The Task
Our task domain is the NRL Navigation task developed by Alan Schultz at the Naval
Research Laboratory (NRL). It requires piloting an underwater vehicle
through a field of mines guided by a small suite of sonar, range,
bearing and fuel sensors. Sensor information is presented via an
instrument panel that is updated in real-time. The sensors are noisy.
Decisions about motion of the vehicle (speed and turn) are
communicated via a joystick interface. The task objective is to
rendezvous with a stationary target before exhausting fuel and without
hitting the mines. The mines may be stationary or drifting. A trial
or episode begins with the vehicle being randomly placed on one side
of a mine field and ends with one of three possible outcomes: the
vehicle reaches the target, hits a mine, or exhausts its fuel.
Reinforcement, in the form of a scalar reward dependent on the
outcome, is received at the end of each episode.
Since the mine configurations vary from episode to episode, it is
fruitless for subjects to memorize a sequence of actions that will get
the vehicle to the target. To solve the task, subjects must learn a
policy for choosing actions based on the sensor values presented to
them.
Mathematical characterization of the task
The Navigation task belongs to the family of partially observable
Markov decision processes. With the addition of the last action
taken, we can transform it into a fully observable Markov decision
process (MDP).

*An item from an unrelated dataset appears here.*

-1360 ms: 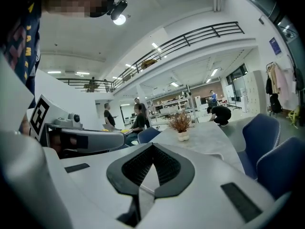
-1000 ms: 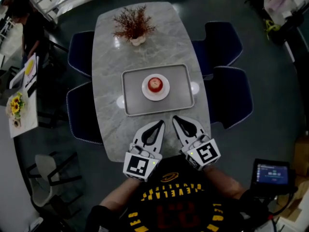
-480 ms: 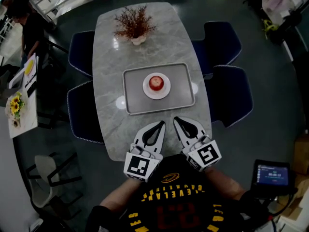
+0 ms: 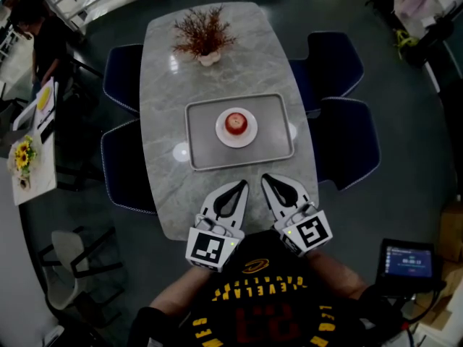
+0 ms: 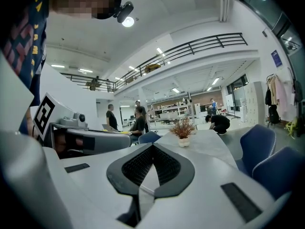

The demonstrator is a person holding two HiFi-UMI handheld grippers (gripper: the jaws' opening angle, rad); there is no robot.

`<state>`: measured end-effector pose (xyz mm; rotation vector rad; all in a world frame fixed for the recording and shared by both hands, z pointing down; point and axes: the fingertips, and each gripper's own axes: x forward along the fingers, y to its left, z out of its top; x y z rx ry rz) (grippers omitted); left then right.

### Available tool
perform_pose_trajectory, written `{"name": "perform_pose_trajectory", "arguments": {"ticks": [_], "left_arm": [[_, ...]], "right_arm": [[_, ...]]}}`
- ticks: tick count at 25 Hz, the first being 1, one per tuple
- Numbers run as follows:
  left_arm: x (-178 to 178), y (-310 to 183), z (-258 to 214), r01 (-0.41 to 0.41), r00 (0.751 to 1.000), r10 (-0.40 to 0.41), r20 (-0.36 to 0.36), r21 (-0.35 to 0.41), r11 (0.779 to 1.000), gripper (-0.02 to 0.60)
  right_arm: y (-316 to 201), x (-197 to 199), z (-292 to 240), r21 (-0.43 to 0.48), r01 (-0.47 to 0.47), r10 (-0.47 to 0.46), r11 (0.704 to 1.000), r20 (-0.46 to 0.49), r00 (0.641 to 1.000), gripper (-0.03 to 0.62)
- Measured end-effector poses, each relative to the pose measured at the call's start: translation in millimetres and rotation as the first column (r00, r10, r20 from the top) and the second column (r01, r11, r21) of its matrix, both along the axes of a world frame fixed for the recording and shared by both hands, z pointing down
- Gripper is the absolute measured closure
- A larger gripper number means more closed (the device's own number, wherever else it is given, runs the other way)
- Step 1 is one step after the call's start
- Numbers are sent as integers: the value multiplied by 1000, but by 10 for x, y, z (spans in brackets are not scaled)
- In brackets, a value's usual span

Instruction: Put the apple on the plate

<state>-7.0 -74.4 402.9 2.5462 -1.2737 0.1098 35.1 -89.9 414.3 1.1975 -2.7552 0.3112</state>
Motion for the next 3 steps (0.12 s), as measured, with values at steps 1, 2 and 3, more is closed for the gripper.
{"name": "perform_pose_trajectory", "arguments": {"ticks": [1,2,3], "left_arm": [[-2,-6,2,1,1000,-1,-1,0,1000,581],[-6,-14,4,4,1000,-4,-4,3,1000,581],[-11,-23,7,8,1000,-8,-8,8,1000,581]], "right_arm": [[-6,0,-3,1,-1,1,1000,3,1000,588],[-15,-2,-11,4,-3,3,1000,6,1000,588],[-24,-5,-20,7,-4,4,1000,10,1000,588]]}}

This transformation lends theoretical tractability
because deterministic optimal decision procedures exist for MDPs.
However, the size of the state space is about 10^{18} and there are
153 choices of action at each time step, which make the Navigation
task extremely challenging both for humans as well as for present-day
learning algorithms like reinforcement learning.
Why the task is hard for humans
There are four major sources of complexity in the Navigation task
from a cognitive perspective:
- the need for rapid decision making with incomplete information.
- the sheer number of distinct sensor configurations for
which an action choice has to be computed, and the need to learn a
partition in the sensor space while acquiring a policy.
- limited
binary feedback at the end of each episode.
- a tightly coupled
action space in which the different components (turn and speed) cannot
be learned independently.
Together, these make the task difficult for our human subjects; one
out of every three never acquires the task with our current training
protocols.